Sussex Stakes sponsors Qipco have made an offer to representatives of both horses to more than treble the prize money from £300,000 if both run at Goodwood, effectively engineering a showdown between the champion horses of both the northern and southern hemispheres for the first time.

But Peter Moody, the Melbourne-based trainer of the unbeaten Australian mare, says that money matters less than managing the burgeoning career of his sprinter.

Black Caviar is set to run in the UK this summer at Royal Ascot and Newmarket, but Moody remains coy on the prospect of extending their stay in Europe to face Frankel.

"It's certainly a great initiative from the sponsors and Goodwood and it's certainly something we will consider, but this mare has raced in races that we've thought that she was best suited to for her whole career. £1 million wouldn't sway us.

"If we thought she was in good form and she was ready to go there for the mile we'd strongly consider it, but otherwise it'd just be a benefit for Frankel."

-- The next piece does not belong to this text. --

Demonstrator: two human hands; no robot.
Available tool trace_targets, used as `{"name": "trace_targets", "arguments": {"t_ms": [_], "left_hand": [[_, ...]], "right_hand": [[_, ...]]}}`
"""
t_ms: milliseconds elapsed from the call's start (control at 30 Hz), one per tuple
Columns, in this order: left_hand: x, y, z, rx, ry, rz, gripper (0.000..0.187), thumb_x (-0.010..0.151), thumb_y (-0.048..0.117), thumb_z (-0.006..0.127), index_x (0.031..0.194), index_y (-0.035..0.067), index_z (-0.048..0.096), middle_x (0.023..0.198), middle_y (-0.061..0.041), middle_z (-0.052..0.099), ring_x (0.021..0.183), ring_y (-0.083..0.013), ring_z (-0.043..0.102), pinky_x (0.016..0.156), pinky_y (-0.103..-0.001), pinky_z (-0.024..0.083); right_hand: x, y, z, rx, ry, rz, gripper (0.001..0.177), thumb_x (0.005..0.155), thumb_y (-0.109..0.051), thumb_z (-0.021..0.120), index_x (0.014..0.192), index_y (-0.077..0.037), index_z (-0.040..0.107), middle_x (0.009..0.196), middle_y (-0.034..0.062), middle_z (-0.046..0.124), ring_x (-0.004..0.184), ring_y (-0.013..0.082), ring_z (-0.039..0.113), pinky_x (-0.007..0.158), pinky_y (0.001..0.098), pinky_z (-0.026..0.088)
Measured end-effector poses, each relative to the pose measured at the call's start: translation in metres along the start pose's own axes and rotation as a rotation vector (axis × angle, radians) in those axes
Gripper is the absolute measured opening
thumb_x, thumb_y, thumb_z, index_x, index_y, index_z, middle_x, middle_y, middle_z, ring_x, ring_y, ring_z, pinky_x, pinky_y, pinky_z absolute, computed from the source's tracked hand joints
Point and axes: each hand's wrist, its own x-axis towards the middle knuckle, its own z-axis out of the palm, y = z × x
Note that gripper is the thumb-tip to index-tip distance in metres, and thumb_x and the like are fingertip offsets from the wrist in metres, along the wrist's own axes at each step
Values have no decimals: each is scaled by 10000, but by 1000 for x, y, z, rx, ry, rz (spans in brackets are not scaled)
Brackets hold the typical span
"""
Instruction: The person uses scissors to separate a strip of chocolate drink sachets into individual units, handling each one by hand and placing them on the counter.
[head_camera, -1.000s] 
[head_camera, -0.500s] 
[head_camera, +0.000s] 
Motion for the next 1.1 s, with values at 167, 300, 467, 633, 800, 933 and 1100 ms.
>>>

Black Caviar is unbeaten in 19 races in her career to date but has made her name as a sprinter and is yet to run beyond seven furlongs.

"I've always thought strongly that she would handle 1600m (one mile), if not a mile and a quarter. The problem with our mare is she's such a hulk of a mare - she has a massive physique about her. Whether she would cope with the training for such distances would be of greater concern than actually running the races."

For racing fans, the prospect of a showdown between Black Caviar and Frankel, unbeaten in nine races and officially rated as the best racehorse in the world, is a mouth-watering prospect, but Moody does not believe staging the duel is vital to the legacy of either horse.

"I'm probably a bit like Henry [Sir Henry Cecil, trainer to Frankel] - it doesn't really worry me one way or the other, it's just someone's opinion. I'm very happy with our mare, I'm extremely proud of the record she's got.

"We've only raced in Australia in selected events as Frankel has in the northern hemisphere, and neither of us have probably been outside our comfort zone, but they're both extremely good horses."